Have you tried the StringReplacer?

Thanks. I just played with the StringReplacer transformer, and it looks like that will work fine with no fuss. This is where my ignorance/newness of FME shows through. I'm attempting to handle many of my manipulations in the Attribute Manager transformer. That is, I'm still trying to understand when to use a transformer like StringReplacer vs string function like ReplaceString.

Userlevel 3
Badge +26

Thanks. I just played with the StringReplacer transformer, and it looks like that will work fine with no fuss. This is where my ignorance/newness of FME shows through. I'm attempting to handle many of my manipulations in the Attribute Manager transformer. That is, I'm still trying to understand when to use a transformer like StringReplacer vs string function like ReplaceString.

The ReplaceString function is handy, and I use it all the time actually. But when you have special characters like backslashes, commas or apostrophes to replace, it can get confusing trying to escape these in the syntax. That's when I usually use the StringReplacer.

Userlevel 5
Badge +25

Thanks. I just played with the StringReplacer transformer, and it looks like that will work fine with no fuss. This is where my ignorance/newness of FME shows through. I'm attempting to handle many of my manipulations in the Attribute Manager transformer. That is, I'm still trying to understand when to use a transformer like StringReplacer vs string function like ReplaceString.

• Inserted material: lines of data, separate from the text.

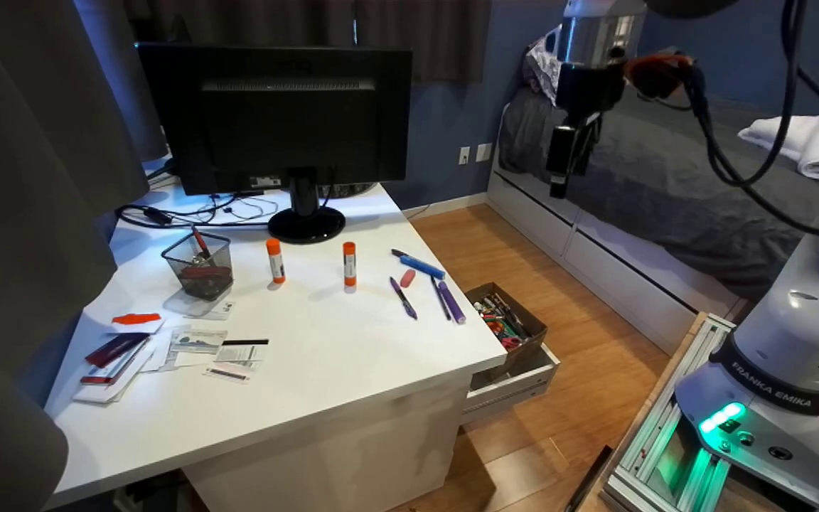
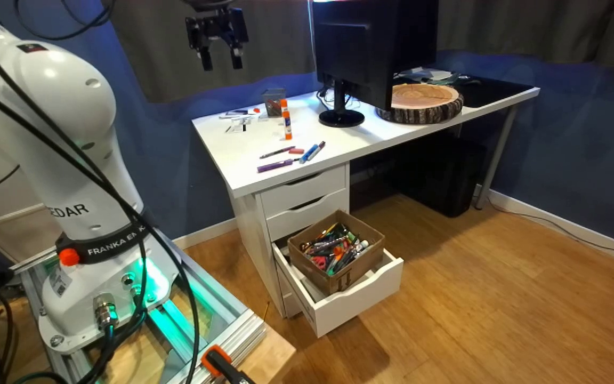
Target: Remove one black object from the brown box and put it on the desk
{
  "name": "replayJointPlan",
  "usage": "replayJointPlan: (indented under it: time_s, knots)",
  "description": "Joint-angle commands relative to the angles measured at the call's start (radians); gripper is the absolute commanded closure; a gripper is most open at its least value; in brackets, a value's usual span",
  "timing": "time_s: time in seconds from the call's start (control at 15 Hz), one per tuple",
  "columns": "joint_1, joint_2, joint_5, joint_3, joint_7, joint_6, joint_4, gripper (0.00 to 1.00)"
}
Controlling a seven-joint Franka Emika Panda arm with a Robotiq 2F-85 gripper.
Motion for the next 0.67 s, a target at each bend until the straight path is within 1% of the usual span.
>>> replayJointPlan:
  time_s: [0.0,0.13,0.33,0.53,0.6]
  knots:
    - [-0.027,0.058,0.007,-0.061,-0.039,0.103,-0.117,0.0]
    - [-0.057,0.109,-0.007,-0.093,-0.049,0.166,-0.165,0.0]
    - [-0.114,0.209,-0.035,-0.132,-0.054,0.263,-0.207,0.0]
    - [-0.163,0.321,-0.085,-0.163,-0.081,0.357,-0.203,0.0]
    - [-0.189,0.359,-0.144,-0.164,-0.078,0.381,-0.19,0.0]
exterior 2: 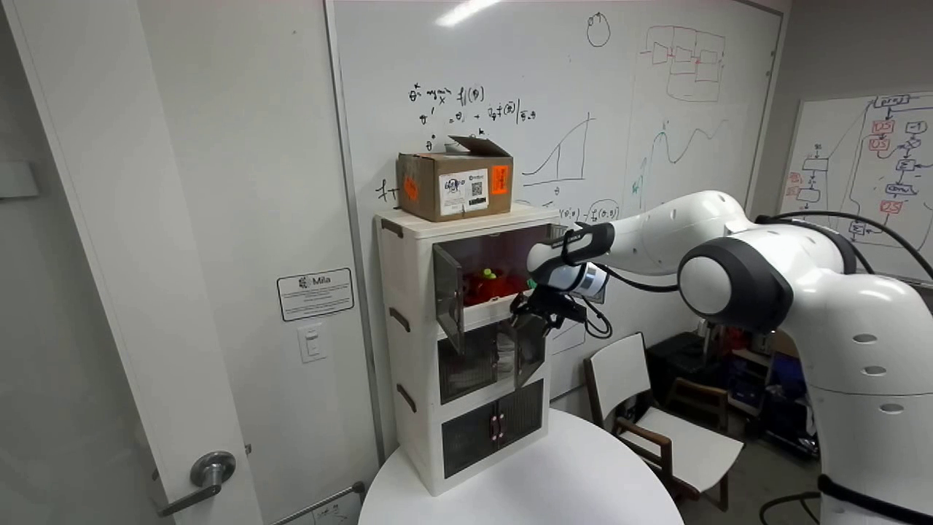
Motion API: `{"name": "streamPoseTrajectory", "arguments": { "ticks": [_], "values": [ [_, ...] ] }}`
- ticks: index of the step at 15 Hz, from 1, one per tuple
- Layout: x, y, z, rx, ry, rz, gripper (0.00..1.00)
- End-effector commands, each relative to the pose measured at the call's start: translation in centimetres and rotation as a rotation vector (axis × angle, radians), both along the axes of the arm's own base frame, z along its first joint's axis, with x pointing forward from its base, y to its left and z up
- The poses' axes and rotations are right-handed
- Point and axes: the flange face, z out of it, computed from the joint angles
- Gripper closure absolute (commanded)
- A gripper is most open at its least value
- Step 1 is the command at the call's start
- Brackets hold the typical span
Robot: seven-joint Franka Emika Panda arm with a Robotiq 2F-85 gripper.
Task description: Open the second right door of the cabinet
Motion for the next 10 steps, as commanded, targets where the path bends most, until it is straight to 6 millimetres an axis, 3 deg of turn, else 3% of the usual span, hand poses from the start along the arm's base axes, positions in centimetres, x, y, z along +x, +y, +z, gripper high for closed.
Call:
{"name": "streamPoseTrajectory", "arguments": {
  "ticks": [1,10],
  "values": [
    [1.0,-0.7,-0.1,-0.047,0.002,-0.039,0.0],
    [0.4,-1.7,-0.6,-0.105,0.03,-0.037,0.0]
  ]
}}
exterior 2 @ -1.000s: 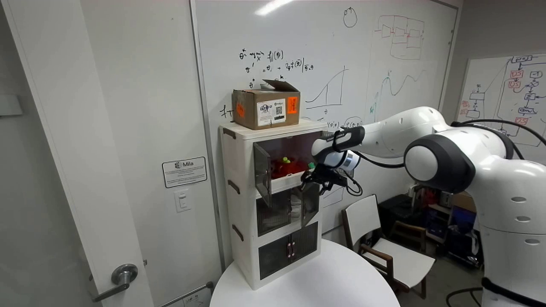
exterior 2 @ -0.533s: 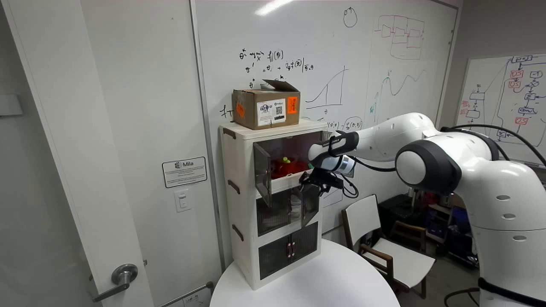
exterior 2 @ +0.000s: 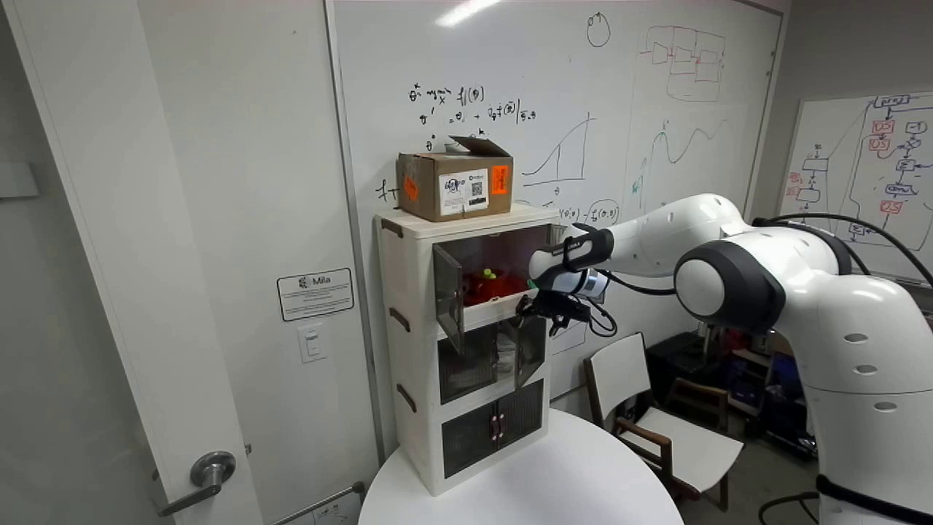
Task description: Open the second right door of the cabinet
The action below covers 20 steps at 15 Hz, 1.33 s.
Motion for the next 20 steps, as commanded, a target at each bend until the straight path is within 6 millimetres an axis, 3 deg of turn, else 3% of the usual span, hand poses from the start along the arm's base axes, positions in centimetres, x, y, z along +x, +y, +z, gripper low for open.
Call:
{"name": "streamPoseTrajectory", "arguments": {
  "ticks": [1,4,13,16,20],
  "values": [
    [0.0,-0.4,0.0,-0.03,0.003,-0.012,0.0],
    [-0.5,-1.1,-0.2,-0.027,0.012,-0.018,0.0],
    [-4.3,-5.9,-0.6,0.014,0.027,-0.094,0.0],
    [-5.0,-5.5,0.4,0.011,0.018,-0.078,0.0],
    [-5.2,-2.7,3.7,0.008,-0.035,-0.012,0.0]
  ]
}}
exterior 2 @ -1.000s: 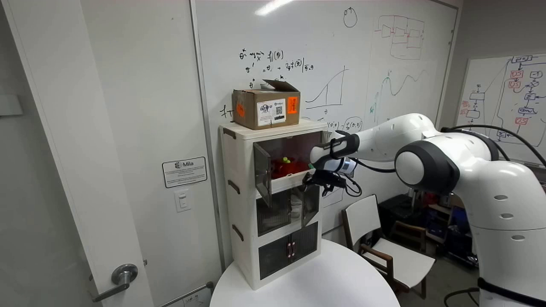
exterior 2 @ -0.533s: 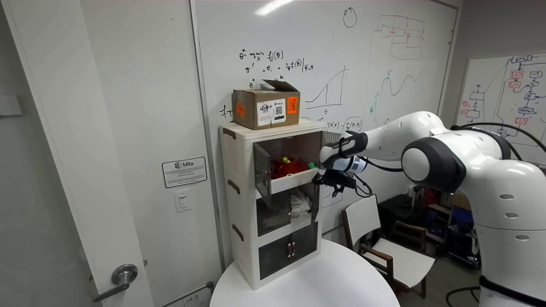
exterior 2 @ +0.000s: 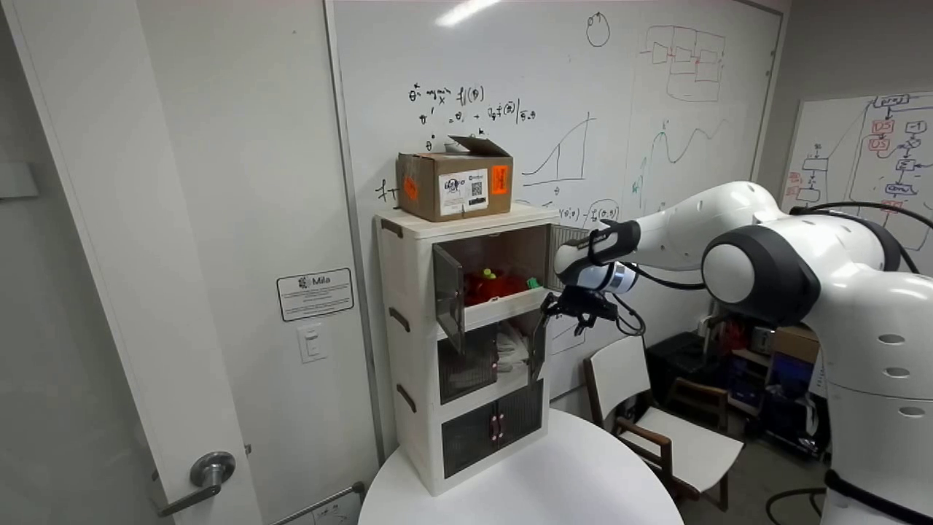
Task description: Open the second right door of the cabinet
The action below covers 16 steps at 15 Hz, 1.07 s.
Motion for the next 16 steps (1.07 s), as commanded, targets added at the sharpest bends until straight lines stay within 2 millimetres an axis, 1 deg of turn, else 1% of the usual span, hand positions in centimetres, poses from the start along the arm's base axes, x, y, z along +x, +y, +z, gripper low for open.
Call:
{"name": "streamPoseTrajectory", "arguments": {
  "ticks": [1,3,4,6,8,10,12,14,16],
  "values": [
    [-1.0,3.1,3.7,0.013,-0.074,0.072,0.0],
    [-0.8,5.6,5.1,0.069,-0.102,0.121,0.0],
    [-0.6,6.8,5.1,0.086,-0.108,0.14,0.0],
    [0.0,8.5,4.0,0.105,-0.086,0.168,0.0],
    [0.3,9.4,2.1,0.096,-0.05,0.176,0.0],
    [0.5,9.6,0.4,0.087,-0.02,0.174,0.0],
    [0.7,9.3,-0.8,0.075,-0.003,0.17,0.0],
    [0.8,8.7,-1.6,0.056,0.004,0.164,0.0],
    [1.2,7.6,-2.1,0.015,-0.019,0.149,0.0]
  ]
}}
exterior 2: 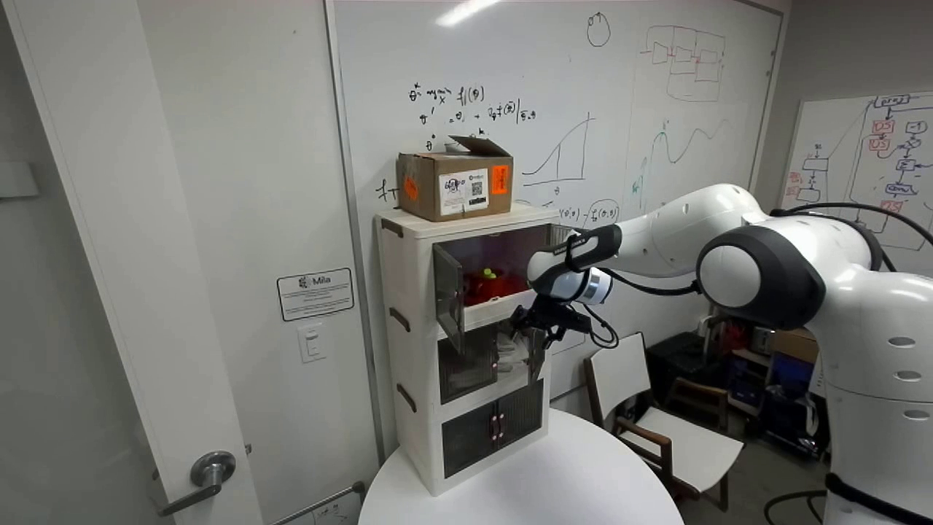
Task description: Open the second right door of the cabinet
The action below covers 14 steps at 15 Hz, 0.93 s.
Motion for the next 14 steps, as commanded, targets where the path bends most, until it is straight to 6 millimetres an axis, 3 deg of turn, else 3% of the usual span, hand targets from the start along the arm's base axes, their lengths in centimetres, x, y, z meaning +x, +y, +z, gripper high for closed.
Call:
{"name": "streamPoseTrajectory", "arguments": {
  "ticks": [1,9,14],
  "values": [
    [0.7,-1.8,-0.4,-0.063,-0.044,-0.037,0.0],
    [0.2,-7.4,-2.1,-0.164,-0.001,-0.132,0.0],
    [-1.4,-9.1,1.3,-0.227,-0.035,-0.131,0.0]
  ]
}}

In more general terms, while you can do a lot of stuff using functions in the AttributeManager I find it's often easier to manage if you use separate transformers for it. In this particular case the StringReplacer is definitely easier to set up. Just 2 of them would do the trick, no need to use Regular Expressions or anything.

Thanks for the tips, much appreciated!

Userlevel 1
Badge +21

No need to quote or escape backslashes

@ReplaceString(@Value(inputpath),\,/)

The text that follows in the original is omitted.